John Chambers recently retired as chief executive of Cisco Systems (CSCO) , but he’s hardly the retiring type. He remains Cisco’s executive chairman, he’s still traveling the globe meeting leaders of government and Cisco’s customers, and he retains his skill for articulating better than most of his peers where the technology world is going.
Chambers is an eternal optimist. A salesman by trade and a manager for decades, he’s adept at seeing the proverbial cup half full. That’s why it was notable Monday afternoon at the Fortune Global Forum in San Francisco to hear Chambers warning as much about risks as trumpeting opportunities. He sees the trend toward “digitization”—the injection of digital technologies into every type of business—as presenting a mortal threat to even the most powerful technology companies. “Forty percent of the companies in this room will not be around in a meaningful way in 10 years,” he told an audience chock full of CEOs from around the world.

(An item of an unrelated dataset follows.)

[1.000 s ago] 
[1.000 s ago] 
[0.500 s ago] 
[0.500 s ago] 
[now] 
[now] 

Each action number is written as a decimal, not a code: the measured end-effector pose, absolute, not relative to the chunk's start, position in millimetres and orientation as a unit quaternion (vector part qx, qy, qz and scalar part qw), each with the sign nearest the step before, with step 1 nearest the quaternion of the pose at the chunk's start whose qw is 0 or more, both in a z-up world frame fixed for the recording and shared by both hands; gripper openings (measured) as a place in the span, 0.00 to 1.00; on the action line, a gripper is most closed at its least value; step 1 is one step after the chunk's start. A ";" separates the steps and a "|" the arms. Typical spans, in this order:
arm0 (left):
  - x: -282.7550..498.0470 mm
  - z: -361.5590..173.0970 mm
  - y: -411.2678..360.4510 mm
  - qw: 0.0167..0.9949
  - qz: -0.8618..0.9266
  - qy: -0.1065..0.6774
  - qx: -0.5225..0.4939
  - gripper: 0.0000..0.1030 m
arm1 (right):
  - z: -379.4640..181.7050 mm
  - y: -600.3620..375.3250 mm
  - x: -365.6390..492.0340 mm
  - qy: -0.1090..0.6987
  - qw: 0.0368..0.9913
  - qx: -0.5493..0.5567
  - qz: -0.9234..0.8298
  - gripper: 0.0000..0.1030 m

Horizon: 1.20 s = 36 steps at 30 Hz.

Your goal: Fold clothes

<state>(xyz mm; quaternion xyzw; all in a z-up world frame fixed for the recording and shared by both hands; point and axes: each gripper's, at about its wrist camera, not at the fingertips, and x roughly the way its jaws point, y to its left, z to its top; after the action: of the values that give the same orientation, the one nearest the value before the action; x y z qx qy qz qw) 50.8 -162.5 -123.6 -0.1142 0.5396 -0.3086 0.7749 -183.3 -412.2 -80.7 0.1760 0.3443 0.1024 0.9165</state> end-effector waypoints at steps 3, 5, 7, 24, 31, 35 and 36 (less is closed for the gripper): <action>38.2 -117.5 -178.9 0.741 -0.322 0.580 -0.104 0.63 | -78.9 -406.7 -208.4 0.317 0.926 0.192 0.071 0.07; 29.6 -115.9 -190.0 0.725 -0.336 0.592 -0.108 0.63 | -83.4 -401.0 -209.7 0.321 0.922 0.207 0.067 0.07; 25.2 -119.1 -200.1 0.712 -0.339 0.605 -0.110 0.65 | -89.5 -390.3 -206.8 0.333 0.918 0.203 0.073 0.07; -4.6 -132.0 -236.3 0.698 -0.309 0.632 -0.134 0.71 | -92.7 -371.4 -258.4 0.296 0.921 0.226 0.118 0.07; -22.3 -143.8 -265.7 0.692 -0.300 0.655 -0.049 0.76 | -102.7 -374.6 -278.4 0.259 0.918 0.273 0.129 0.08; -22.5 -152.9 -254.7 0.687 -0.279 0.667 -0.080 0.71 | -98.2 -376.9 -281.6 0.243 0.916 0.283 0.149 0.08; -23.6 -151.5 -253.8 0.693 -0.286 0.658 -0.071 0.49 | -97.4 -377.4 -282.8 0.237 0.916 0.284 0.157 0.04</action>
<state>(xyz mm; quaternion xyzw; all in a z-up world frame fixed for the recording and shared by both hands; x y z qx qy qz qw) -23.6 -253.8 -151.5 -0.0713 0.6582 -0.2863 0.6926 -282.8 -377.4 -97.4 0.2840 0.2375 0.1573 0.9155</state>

Cisco isn’t exempt from its chairman’s warnings. He cited statistics for how the switch and router maker has radically changed out its salesforce, not because of weak talent but because of a need for new skills.
As comfortable in the halls of power as the executive suite, Chambers is a believer in the power of government. He praised the leadership of Prime Minister Modi in India and President Hollande in France for promoting business-friendly policies. Closer to home, the only politician Chambers, a Republican, had any kind words for was Bill Clinton, whose administration saw unprecedented economic growth. (He dodged a suggestion that he is positioning himself for a cabinet post in a Hillary Clinton presidency.)
Chambers also addressed the direction of the global economy, and his statement totally startled me. “For the first time in my life I have no opinion as to which way it is going to go,” he said.
John Chambers having no opinion on the direction of the global economy? That’s the very definition of uncertainty.